Summary
This research project aims to understand the fundamental mechanisms governing the formation, maintenance, and regulation of skin-specific T resident memory cells and their interaction with local tissue Dendritic Cells, applying findings to in vivo mouse models for infection, inflammation, autoimmunity, and protective memory recall.
What they want
The project addresses the urgent need to understand immunity in barrier tissues, specifically focusing on T resident memory cells (TRMs) in the skin. TRMs provide long-term protective immunity against re-encountered pathogens (including CoV2, influenza, herpes, monkeypox, and smallpox) and survey against primary cancers and metastases. However, TRMs can also drive autoimmune memory recall in pathogenic contexts. This proposal tests intervenable regulatory mechanisms involved in the formation, maintenance, and governance of skin-specific TRMs, and their regulatory axis with local tissue Dendritic Cells. The foundational goal is to understand how barrier immunity and T cell receptor repertoire are generated and shaped in tissues like skin.
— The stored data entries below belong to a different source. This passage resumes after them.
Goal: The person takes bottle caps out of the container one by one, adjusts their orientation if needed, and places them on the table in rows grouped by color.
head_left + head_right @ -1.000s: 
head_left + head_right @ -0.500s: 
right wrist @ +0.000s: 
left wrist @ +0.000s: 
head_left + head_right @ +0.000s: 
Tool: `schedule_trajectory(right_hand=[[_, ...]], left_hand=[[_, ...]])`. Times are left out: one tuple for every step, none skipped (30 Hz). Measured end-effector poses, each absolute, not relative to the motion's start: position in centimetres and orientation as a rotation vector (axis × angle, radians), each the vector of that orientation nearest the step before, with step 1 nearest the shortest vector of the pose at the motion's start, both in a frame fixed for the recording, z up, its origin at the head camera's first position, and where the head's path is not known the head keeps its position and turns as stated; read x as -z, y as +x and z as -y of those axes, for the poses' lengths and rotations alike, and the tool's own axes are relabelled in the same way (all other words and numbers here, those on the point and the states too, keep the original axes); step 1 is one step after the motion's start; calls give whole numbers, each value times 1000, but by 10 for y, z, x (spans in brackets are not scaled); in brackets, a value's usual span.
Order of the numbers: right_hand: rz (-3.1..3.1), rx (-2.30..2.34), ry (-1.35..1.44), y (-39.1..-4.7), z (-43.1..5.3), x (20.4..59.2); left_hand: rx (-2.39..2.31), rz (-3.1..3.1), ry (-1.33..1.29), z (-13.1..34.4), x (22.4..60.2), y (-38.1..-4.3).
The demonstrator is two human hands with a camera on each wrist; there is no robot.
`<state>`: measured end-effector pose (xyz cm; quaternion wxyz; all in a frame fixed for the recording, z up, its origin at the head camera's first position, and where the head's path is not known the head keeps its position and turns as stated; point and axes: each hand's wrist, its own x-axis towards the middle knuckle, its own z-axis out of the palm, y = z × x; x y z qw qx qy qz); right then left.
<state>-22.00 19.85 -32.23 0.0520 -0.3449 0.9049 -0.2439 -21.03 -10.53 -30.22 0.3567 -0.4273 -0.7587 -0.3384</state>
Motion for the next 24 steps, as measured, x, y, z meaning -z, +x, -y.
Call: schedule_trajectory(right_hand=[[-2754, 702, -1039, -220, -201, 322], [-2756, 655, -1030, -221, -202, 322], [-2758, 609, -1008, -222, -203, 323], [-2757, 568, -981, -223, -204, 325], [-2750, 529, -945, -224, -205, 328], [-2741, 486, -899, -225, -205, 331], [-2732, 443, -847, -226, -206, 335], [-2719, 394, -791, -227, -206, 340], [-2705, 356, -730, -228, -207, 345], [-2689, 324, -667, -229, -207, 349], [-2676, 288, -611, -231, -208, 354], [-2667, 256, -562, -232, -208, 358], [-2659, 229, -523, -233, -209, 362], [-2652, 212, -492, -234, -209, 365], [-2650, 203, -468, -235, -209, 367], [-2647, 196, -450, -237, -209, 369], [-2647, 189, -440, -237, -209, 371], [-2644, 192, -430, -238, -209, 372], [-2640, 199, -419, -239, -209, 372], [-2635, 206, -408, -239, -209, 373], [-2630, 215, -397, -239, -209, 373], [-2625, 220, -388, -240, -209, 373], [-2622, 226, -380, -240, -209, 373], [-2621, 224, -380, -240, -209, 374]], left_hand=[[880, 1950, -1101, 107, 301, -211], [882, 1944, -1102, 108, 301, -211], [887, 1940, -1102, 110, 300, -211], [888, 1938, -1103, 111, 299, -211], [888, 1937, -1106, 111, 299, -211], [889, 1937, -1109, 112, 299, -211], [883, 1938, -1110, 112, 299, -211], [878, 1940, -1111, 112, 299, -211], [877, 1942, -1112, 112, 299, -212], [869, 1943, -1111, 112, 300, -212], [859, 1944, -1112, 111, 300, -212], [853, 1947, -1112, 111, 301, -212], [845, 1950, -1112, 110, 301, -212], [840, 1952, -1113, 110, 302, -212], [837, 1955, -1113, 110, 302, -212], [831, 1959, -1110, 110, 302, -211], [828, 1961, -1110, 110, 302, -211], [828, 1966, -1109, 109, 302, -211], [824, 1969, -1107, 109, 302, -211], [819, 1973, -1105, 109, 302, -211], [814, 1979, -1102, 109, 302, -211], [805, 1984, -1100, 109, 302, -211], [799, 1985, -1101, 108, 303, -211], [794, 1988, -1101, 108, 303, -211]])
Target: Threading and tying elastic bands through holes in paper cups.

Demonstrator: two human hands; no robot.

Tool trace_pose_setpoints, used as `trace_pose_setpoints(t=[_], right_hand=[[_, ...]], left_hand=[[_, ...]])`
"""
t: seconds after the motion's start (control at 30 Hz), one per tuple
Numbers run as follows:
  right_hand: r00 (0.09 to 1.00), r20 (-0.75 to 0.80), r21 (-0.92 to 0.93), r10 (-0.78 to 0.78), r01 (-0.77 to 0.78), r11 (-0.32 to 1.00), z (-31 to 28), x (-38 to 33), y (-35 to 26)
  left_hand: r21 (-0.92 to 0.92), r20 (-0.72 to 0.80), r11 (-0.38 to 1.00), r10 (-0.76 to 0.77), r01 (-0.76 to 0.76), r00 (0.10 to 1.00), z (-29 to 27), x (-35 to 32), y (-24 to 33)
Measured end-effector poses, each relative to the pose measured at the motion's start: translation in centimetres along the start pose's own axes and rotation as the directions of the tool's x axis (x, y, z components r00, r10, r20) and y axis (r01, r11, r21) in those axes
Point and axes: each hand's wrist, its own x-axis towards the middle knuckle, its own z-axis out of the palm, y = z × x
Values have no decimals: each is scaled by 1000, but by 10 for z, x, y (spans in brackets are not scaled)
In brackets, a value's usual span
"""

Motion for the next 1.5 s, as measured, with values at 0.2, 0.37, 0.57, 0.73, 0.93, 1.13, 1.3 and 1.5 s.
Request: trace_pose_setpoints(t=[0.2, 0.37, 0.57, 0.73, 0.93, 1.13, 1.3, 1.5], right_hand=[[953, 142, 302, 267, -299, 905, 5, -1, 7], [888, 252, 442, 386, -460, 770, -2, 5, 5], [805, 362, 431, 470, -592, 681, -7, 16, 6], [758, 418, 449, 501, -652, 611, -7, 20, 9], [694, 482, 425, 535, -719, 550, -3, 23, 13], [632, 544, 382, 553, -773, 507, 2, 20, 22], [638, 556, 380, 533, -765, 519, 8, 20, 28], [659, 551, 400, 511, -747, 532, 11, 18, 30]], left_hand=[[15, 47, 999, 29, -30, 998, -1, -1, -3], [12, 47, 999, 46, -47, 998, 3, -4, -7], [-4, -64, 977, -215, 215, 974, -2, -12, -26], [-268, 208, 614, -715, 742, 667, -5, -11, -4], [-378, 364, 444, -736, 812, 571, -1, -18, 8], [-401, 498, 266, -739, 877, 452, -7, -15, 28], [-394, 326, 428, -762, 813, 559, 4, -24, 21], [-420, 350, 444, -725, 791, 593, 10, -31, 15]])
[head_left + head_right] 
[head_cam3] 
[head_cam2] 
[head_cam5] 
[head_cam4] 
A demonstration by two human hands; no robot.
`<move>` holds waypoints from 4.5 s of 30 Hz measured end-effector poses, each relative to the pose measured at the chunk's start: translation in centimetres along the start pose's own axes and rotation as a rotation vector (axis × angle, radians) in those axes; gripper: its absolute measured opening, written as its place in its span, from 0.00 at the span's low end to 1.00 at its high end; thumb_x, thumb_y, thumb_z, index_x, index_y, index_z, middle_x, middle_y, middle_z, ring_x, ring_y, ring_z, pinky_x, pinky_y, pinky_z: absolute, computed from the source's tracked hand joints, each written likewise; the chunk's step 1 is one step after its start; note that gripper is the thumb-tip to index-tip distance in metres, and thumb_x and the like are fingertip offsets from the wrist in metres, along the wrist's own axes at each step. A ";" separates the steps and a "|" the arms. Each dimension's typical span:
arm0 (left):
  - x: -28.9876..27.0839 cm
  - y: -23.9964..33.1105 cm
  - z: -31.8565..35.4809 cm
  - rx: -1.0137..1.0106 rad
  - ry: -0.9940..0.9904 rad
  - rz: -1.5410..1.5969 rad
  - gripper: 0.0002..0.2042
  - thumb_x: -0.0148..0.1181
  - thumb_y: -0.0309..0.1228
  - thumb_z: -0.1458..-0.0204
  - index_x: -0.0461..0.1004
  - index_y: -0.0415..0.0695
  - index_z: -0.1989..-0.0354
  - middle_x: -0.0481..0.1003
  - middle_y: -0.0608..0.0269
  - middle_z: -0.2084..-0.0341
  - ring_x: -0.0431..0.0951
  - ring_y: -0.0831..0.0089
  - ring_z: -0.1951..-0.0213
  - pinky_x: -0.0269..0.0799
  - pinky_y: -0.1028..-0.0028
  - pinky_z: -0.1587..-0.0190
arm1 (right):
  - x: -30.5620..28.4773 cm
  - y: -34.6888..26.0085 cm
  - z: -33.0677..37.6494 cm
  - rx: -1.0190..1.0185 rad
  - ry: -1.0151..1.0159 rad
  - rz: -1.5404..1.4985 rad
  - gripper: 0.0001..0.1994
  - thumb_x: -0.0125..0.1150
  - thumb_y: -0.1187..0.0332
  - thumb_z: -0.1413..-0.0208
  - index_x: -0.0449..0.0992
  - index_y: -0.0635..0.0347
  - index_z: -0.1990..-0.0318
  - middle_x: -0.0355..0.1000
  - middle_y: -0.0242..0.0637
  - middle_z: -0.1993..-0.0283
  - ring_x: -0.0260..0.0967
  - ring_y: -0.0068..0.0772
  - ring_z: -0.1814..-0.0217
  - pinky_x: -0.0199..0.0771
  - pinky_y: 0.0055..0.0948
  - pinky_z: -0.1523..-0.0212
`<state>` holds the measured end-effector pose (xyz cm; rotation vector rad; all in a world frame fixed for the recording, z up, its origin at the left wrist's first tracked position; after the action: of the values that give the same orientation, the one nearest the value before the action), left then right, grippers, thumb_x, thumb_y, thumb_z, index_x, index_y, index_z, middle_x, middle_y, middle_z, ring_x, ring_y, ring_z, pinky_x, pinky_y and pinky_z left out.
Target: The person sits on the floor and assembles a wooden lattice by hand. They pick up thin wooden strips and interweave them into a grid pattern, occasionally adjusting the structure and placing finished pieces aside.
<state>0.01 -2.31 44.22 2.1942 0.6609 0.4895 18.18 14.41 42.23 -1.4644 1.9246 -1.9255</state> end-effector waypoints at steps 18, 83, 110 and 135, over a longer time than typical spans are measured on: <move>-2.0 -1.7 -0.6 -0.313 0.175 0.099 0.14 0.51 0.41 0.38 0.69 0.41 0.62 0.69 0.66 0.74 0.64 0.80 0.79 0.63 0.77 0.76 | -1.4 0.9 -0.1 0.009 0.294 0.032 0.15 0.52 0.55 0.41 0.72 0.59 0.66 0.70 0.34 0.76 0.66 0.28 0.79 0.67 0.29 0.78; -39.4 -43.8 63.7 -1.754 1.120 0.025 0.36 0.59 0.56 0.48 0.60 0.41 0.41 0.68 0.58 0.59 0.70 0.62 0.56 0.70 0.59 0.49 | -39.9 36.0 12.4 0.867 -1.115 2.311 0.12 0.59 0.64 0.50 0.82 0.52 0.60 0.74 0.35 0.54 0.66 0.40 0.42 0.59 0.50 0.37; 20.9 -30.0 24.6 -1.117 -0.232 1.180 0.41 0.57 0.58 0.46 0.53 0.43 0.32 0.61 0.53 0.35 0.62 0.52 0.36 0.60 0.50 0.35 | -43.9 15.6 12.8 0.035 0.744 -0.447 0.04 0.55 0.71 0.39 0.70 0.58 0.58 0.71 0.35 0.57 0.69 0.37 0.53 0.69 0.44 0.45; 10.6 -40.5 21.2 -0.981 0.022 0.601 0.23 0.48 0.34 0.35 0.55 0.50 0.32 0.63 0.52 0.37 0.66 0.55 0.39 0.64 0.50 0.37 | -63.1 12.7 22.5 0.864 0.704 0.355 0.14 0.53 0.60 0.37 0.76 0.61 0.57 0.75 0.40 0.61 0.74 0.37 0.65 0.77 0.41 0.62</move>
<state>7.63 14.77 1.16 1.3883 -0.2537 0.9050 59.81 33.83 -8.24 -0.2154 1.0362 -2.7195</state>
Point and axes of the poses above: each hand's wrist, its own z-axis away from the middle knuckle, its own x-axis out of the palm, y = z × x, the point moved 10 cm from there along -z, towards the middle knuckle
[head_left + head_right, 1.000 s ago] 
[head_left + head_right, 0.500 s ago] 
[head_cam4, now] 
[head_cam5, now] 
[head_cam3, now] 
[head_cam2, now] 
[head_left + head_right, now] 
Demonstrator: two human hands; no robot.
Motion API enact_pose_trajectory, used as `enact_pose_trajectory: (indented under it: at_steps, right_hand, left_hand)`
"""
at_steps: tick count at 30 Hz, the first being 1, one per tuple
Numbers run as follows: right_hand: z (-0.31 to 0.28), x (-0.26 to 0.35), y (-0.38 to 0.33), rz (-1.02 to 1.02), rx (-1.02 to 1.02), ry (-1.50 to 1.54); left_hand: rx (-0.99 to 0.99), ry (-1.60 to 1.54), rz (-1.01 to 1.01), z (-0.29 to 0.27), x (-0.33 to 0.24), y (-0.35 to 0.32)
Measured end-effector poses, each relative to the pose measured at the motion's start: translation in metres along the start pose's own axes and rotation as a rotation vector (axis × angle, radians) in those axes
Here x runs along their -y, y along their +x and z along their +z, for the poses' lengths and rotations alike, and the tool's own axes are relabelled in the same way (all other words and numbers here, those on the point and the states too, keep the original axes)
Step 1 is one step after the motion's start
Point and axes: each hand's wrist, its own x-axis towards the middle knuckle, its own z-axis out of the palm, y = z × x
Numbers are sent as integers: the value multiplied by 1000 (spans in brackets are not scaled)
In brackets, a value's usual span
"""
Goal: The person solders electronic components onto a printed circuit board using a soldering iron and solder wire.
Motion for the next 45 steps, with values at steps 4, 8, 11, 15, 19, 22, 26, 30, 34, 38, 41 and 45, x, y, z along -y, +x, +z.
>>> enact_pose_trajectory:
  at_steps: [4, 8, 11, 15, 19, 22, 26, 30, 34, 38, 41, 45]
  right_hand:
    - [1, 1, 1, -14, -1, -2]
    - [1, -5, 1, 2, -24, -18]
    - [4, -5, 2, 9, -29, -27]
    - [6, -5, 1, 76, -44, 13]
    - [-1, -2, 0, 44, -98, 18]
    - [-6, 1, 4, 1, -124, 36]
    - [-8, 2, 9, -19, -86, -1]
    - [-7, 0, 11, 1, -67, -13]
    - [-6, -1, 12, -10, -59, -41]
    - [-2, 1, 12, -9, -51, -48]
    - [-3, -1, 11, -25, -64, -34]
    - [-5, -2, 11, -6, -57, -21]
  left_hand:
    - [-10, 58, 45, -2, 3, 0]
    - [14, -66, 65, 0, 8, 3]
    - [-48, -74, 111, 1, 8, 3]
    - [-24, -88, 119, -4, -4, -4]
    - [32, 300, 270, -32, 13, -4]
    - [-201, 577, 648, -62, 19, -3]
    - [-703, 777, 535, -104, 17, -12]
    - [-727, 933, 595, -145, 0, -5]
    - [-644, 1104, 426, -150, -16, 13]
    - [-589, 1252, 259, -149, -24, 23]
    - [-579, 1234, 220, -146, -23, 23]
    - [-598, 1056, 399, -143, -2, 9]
Findings will be applied to in vivo mouse models to test consequences for tissue inflammation, autoimmunity, and protective memory recall, establishing mechanistic groundwork and robust preclinical modeling. The work is also expected to offer basic insight into mechanisms by which immune-modulatory drugs cause tissue-specific toxicities (immune-related adverse events, irAEs) in patients.
Deliverables
- Mechanistic groundwork for skin immunity
- Robust preclinical modeling for infection, inflammation, autoimmunity, and protective memory recall
- Basic insight into foundational mechanisms of immune-modulatory drug toxicities (irAEs)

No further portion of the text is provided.